Victoria's hotel quarantine inquiry on Monday heard the fateful decision to use guards was likely made at a meeting at the state control centre on the afternoon March 27.
But the decision wasn't made by one person or government department.
Rather, counsel assisting the inquiry Rachel Ellyard said it was a "creeping assumption that became a reality".
"While no one person made a decision, by the end of that state control centre meeting, it was understood by all present that that was what was going to happen," Ms Ellyard said in her closing submission on Monday.
In that meeting, Victoria Police Assistant Commissioner Mick Grainger said it was the force's "preference" that private security be used.
Emergency Management Commissioner Andrew Crisp stepped out of the meeting to take a call from Victoria Police Chief Commissioner Graham Ashton.
Mr Crisp then texted Mr Grainger: "I stepped out to speak to Graham and I let him know you're in this meeting... He made it clear ... that private security is the first security option at hotels/hotels and not police".
Ms Ellyard said Victoria Police's preference was a "substantial contributing factor to that creeping consensus".
"The expression of a preference can readily be understood to have given the clear impression that police weren't going to do it and there needed to be an alternative," she said.
Ms Ellyard said once the decision had been made, no one in the meeting gave "any specific consideration" to the suitability of private security for the role.
Contracts written up by the Department of Jobs, Precincts and Regions left infection control and training in personal protective equipment use to the security companies.

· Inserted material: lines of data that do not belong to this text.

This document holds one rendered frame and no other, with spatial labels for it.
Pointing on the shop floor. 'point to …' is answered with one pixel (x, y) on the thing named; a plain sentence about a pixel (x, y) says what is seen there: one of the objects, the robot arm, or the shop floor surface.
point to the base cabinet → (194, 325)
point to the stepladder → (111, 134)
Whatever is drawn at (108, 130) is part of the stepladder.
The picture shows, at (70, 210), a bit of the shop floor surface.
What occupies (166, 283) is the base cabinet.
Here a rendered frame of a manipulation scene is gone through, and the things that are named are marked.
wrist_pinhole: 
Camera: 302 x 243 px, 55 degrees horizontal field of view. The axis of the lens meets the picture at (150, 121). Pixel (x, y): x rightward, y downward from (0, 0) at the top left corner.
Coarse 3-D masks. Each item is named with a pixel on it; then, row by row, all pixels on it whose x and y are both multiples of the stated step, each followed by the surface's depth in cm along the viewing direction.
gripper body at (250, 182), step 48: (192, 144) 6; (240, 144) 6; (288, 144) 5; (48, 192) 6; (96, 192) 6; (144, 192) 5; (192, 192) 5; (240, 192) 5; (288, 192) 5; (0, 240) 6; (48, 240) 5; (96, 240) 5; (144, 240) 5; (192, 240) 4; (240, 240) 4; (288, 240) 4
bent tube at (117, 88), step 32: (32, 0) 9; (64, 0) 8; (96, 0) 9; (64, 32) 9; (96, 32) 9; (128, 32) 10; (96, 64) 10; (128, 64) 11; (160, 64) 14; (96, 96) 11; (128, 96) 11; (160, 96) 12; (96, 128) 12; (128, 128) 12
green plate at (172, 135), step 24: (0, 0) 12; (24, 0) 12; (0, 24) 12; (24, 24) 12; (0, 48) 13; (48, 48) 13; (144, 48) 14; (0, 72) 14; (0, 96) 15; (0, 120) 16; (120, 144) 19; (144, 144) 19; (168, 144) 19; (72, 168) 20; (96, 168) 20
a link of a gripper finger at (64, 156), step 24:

Hotels, meanwhile, were responsible for cleaning, unless a returned traveller tested positive to COVID-19.
"Responsibility for managing the risk of infection and providing for the safety of those involved in the program should have remained with the state. No contract should have purported to outsource those matters," Ms Ellyard said.
Victoria's second wave of coronavirus can be traced back to outbreaks among security guards and staff at the Rydges on Swanston and Stamford Plaza hotels in mid-May and June.
It led to more than 18,000 new infections and 750 deaths.
Counsel assisting Tony Neal QC said there was no suggestion those who set up the program worked other than with "the best of intentions and to the best of their ability".
"Bad faith or corruption is not what the evidence shows," he said.
"Yet it is true that the hastily assembled program failed at two locations within approximately two and a half months and with disastrous consequences.
"A multitude of decisions, actions and inaction, many of which compounded the effect of the other, ultimately expressed itself in the outbreaks which subverted the very reason for the existence of a hotel quarantine program.
The three lawyers for the inquiry will each make submissions on Monday, before the $3 million investigation hands down its findings on November 6.
Retired judge Jennifer Coate heads the board of inquiry.